REQUIREMENT:
A word-for-word copy of the following listing is needed. Leave out its images.

GIVEN MATERIAL:
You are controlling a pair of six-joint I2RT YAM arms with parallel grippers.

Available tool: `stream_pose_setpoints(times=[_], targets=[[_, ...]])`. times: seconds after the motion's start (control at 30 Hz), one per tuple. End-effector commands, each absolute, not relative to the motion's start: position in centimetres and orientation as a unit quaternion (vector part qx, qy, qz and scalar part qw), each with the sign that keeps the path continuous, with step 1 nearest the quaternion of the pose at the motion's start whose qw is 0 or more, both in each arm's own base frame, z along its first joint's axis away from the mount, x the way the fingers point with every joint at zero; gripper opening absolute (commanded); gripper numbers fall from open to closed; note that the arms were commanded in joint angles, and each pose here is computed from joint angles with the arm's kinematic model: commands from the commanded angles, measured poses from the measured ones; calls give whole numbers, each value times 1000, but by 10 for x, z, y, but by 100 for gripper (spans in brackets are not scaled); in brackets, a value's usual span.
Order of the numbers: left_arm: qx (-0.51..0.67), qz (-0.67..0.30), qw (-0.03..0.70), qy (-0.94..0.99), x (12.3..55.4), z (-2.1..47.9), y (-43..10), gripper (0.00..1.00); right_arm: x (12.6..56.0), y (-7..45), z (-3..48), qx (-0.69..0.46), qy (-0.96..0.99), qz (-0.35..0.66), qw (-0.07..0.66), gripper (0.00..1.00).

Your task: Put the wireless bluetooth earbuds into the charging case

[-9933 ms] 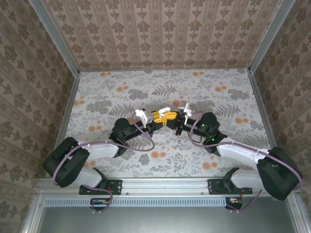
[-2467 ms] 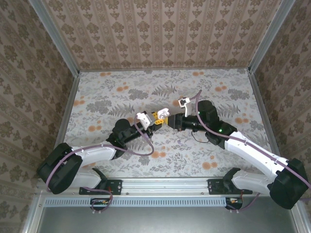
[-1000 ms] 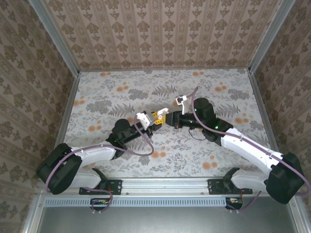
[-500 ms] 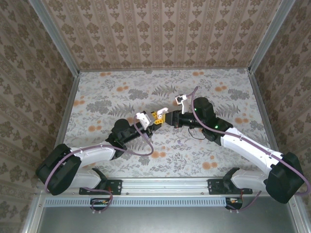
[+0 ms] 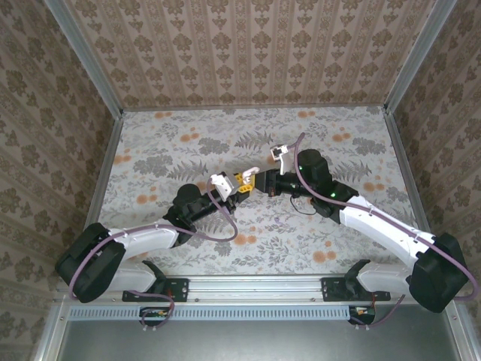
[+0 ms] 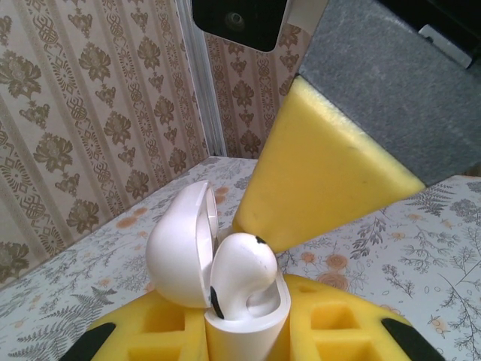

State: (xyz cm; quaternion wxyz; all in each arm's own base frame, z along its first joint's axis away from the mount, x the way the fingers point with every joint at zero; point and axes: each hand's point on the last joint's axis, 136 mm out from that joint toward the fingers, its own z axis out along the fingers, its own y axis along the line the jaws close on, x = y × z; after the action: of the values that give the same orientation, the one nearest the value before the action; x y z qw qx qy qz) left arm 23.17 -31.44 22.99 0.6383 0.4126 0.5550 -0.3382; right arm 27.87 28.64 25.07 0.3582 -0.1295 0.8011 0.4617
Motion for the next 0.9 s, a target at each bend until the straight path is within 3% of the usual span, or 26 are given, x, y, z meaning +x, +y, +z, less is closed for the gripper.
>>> stream_pose_setpoints(times=[0.0, 0.87], targets=[[429, -354, 644, 525, 218, 243, -318, 11, 286, 292, 274, -141, 781, 468, 390, 18], [428, -340, 653, 525, 220, 248, -315, 12, 280, 286, 255, -140, 801, 449, 371, 26]])
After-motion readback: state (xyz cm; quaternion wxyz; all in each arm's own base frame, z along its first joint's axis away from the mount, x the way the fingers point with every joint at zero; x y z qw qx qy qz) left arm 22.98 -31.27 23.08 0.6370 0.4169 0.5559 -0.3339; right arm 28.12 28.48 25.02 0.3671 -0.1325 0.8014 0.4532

ANSWER TO THIS PROBLEM:
You are controlling a pair of six-joint I2RT YAM arms with parallel grippers.

Available tool: `stream_pose_setpoints(times=[_], targets=[[_, ...]])`. times: seconds after the motion's start (control at 30 Hz), one per tuple. End-effector commands, each absolute, not relative to the motion's start: position in centimetres and orientation as a unit quaternion (vector part qx, qy, qz and scalar part qw), each with the sign that keeps the path continuous, with step 1 nearest the quaternion of the pose at the motion's start whose qw is 0 or more, both in each arm's own base frame, z along its first joint's axis away from the mount, x the way the fingers point with every joint at zero; gripper opening absolute (commanded); gripper numbers fall from open to closed; note that the arms were commanded in joint angles, and each pose here is computed from joint angles with the arm's kinematic model: commands from the commanded angles, measured poses from the measured ones; calls give whole numbers, each value times 1000, but by 10 for x, z, y, but by 100 for gripper (spans in brackets are not scaled); in brackets, a value's usual span.
Order of the numbers: left_arm: qx (-0.51..0.67), qz (-0.67..0.30), qw (-0.03..0.70), qy (-0.94..0.99), x (12.3..55.4), z (-2.1..47.9), y (-43..10), gripper (0.00..1.00); right_arm: x (12.6..56.0), y (-7..45), z (-3..48), qx (-0.69..0.46), qy (-0.96..0.99), qz (-0.35..0.66), qw (-0.07..0.66), gripper (0.00..1.00).

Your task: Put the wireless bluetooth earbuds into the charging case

[-9933 ms] 
[-2467 ms] 
[-1000 ms] 
[-500 ms] 
[+0 ms] 
[+0 ms] 

State: (xyz cm; quaternion wxyz; all in each arm's own base frame, z along its first joint's axis away from the mount, x the way the fingers point with every joint at zero; point and axes: each hand's point on the last joint's axis, 136 mm out from that joint toward the fingers, its own z axis out along the fingers, its own y axis along the line the jaws close on, x = y × z; after the action: of the values that give the same orientation, the one nearest the value before the action; x y z qw qx qy qz) left arm 23.17 -31.44 22.99 0.6383 0.4126 0.5550 -0.3382; right arm 27.87 28.64 25.07 0.3582 -0.1295 0.8011 0.4617
Motion for the next 0.9 s, a target at each bend until the straight path is within 3% of the usual span, or 26 are given, x, y, z meaning +x, +y, +z, less is closed for the gripper.
>>> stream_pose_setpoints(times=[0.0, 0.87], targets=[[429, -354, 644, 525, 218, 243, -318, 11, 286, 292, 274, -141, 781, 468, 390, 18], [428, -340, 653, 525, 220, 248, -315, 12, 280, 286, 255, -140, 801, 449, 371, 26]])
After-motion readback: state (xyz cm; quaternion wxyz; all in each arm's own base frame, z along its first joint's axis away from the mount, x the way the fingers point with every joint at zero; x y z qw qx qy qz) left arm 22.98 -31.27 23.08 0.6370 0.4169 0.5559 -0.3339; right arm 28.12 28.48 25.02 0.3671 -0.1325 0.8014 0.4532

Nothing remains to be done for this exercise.